Because water undergoes a measurable equilibrium at $298 \cdot K$.

#### Explanation:

We can write the equilibrium as follows:

$2 {H}_{2} O r i g h t \le f t h a r p \infty n s {H}_{3} {O}^{+} + H {O}^{-}$

And, ${K}_{w}$ $=$ $\left[{H}_{3} {O}^{+}\right] \left[H {O}^{-}\right]$. This equilibrium has been carefully measured (by conductivity experiments) over a range of temperatures. $\left[{H}_{2} O\right]$ does not appear in the equilibrium because its concentration is effectively constant.

At $298 \cdot K$ we know that ${K}_{w} = {10}^{-} 14.$ How do we know this? By careful and repeated measurements of the conductivity of the water solvent.

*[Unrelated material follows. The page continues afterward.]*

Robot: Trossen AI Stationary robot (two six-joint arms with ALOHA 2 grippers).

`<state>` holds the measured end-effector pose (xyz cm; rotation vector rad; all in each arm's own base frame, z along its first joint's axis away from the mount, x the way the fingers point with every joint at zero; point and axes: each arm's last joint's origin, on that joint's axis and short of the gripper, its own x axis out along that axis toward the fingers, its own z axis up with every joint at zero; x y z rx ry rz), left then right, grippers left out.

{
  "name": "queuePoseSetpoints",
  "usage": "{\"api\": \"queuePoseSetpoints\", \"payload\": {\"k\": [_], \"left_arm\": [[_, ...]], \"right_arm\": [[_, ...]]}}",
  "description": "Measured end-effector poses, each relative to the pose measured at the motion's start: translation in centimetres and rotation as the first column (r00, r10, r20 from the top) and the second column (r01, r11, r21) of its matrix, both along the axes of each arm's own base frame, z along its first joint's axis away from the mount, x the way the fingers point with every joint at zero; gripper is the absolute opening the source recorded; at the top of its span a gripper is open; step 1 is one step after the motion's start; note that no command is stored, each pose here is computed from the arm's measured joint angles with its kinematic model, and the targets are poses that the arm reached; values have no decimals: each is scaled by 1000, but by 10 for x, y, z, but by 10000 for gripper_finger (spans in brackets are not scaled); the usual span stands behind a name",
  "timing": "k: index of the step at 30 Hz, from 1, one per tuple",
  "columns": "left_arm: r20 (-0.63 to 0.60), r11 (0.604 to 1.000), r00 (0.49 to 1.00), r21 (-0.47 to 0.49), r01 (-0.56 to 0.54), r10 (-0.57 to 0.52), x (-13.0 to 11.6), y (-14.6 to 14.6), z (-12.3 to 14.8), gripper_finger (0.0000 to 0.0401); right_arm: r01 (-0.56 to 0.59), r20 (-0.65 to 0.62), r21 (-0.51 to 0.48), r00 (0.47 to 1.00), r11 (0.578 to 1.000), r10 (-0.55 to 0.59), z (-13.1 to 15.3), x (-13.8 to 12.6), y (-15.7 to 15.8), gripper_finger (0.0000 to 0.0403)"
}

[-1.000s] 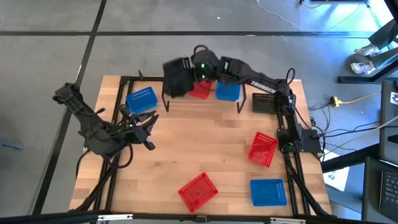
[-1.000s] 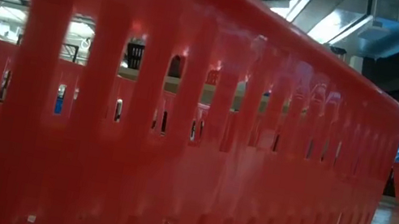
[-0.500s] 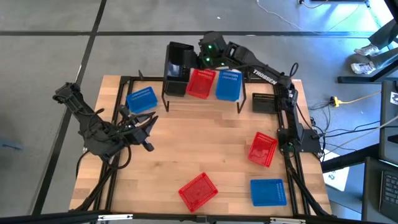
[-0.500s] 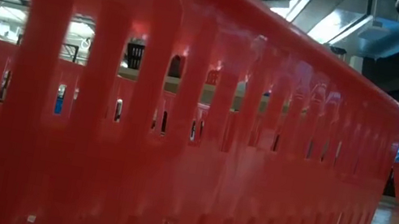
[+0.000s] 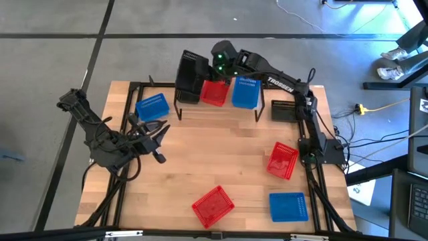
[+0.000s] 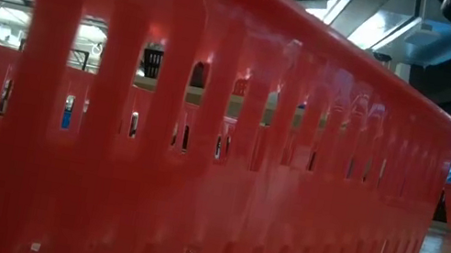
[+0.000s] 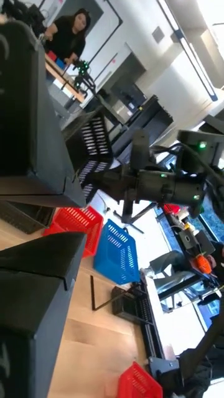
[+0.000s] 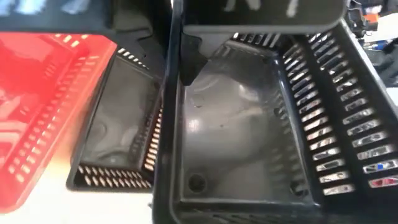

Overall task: Stack baskets on shelf by color
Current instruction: Stack the bottom black bin on the black bin on the shelf

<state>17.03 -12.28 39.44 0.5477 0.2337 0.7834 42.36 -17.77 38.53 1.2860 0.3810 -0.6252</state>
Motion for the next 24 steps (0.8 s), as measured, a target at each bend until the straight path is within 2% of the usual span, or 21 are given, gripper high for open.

So ${K}_{w} = \left[{H}_{3} {O}^{+}\right] \left[H {O}^{-}\right] = {10}^{-} 14.$

Now this is an arithmetic expression, that we can divide, multiply, add to, subtract from, provided that we do it to both sides of the equation. We can take ${\log}_{10}$ of both sides to give:

${\log}_{10} {K}_{w} = {\log}_{10} \left[{H}_{3} {O}^{+}\right] + {\log}_{10} \left[H {O}^{-}\right] = {\log}_{10} \left({10}^{-} 14\right)$

But, by definition of logarithms, if ${a}^{b} = c$, ${\log}_{a} c = b$, then ${\log}_{10} \left({10}^{-} 14\right) = - 14$, and thus,

${\log}_{10} {K}_{w} = {\log}_{10} \left[{H}_{3} {O}^{+}\right] + {\log}_{10} \left[H {O}^{-}\right] = - 14$

But by definition, $- {\log}_{10} \left[{H}_{3} {O}^{+}\right] = p H$, and $- {\log}_{10} \left[H {O}^{-}\right] = p O H$

$p {K}_{w} = p H + p O H = 14$ as required.

Given that this is a bond-breaking reaction, how would you expect the equilibrium to evolve at temperatures greater than $298 K$? Would $p H$ increase or decrease?